Data for processing
+ + + +

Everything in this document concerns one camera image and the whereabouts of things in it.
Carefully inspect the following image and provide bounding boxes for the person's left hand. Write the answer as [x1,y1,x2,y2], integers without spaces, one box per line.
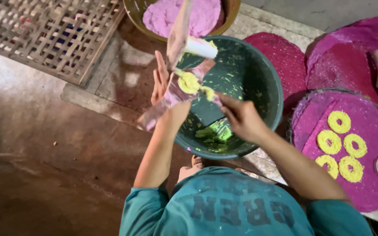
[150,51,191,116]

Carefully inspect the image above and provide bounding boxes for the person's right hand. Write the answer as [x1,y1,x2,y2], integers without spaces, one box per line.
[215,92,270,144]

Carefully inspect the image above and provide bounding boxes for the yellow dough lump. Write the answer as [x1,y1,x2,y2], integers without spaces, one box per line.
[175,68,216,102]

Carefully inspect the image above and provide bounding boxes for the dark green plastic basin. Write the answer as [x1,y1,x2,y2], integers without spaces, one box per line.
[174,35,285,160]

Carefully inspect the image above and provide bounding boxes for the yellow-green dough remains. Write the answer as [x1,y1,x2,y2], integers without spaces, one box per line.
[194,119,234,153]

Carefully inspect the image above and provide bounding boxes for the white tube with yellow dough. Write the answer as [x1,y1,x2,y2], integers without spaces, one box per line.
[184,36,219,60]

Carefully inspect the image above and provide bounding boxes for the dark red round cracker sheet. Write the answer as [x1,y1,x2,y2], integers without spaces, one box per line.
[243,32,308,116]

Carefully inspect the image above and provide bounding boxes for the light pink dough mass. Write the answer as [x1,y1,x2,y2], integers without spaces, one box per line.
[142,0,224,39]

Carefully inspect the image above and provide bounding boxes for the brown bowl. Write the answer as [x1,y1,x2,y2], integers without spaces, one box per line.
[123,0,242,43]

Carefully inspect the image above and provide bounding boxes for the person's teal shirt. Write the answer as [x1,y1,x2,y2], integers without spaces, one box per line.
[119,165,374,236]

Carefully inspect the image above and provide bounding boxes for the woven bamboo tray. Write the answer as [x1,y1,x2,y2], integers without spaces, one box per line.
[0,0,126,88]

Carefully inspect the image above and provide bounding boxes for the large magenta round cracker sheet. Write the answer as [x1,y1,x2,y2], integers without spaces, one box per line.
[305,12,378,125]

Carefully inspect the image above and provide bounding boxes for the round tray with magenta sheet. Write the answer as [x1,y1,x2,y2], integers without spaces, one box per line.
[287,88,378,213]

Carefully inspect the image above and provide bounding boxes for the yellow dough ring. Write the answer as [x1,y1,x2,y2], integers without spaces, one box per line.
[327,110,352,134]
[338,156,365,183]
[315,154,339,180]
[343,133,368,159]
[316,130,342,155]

+ + + +

What the task requires
Each line of the data is to be duplicated exactly; pictures stay out of the copy.

Task output
Everything in this document concerns one camera image and the whereabouts of things in it.
Carefully inspect the following image and provide bounding boxes for the person's left hand. Write the answer as [x1,y1,x2,y2], integers without spaces, one box per line.
[150,51,191,116]

Carefully inspect the image above and provide bounding boxes for the person's right hand. Write the answer as [x1,y1,x2,y2], integers without spaces, one box per line.
[215,92,270,144]

Carefully inspect the image above and provide bounding boxes for the yellow dough lump. Write the answer as [x1,y1,x2,y2], integers without spaces, one box per line.
[175,68,216,102]

Carefully inspect the image above and provide bounding boxes for the dark green plastic basin. Write the answer as [x1,y1,x2,y2], integers without spaces, one box per line.
[174,35,285,160]

Carefully inspect the image above and provide bounding boxes for the yellow-green dough remains. Write the answer as [x1,y1,x2,y2], integers without spaces, one box per line.
[194,119,234,153]

Carefully inspect the image above and provide bounding boxes for the white tube with yellow dough. Write the answer as [x1,y1,x2,y2], integers without spaces, one box per line.
[184,36,219,60]

Carefully inspect the image above and provide bounding boxes for the dark red round cracker sheet. Write the answer as [x1,y1,x2,y2], integers without spaces, one box per line.
[243,32,308,116]

Carefully inspect the image above and provide bounding boxes for the light pink dough mass. Write the answer as [x1,y1,x2,y2], integers without spaces, one box per line.
[142,0,224,39]

Carefully inspect the image above and provide bounding boxes for the brown bowl. Write the answer as [x1,y1,x2,y2], integers without spaces, one box per line.
[123,0,242,43]

Carefully inspect the image above and provide bounding boxes for the person's teal shirt. Write the answer as [x1,y1,x2,y2], integers without spaces, one box per line.
[119,165,374,236]

Carefully inspect the image above and provide bounding boxes for the woven bamboo tray. Write the answer as [x1,y1,x2,y2], integers without spaces, one box per line.
[0,0,126,88]

Carefully inspect the image above and provide bounding boxes for the large magenta round cracker sheet. Write the answer as [x1,y1,x2,y2], integers without spaces, one box per line.
[305,12,378,125]

Carefully inspect the image above and provide bounding boxes for the round tray with magenta sheet. Write the answer as [x1,y1,x2,y2], integers without spaces, one box per line.
[287,88,378,213]

Carefully inspect the image above and provide bounding boxes for the yellow dough ring. Write the answer as [x1,y1,x2,y2], integers without spaces, one box per line.
[327,110,352,134]
[338,156,365,183]
[315,154,339,180]
[343,133,368,159]
[316,130,342,155]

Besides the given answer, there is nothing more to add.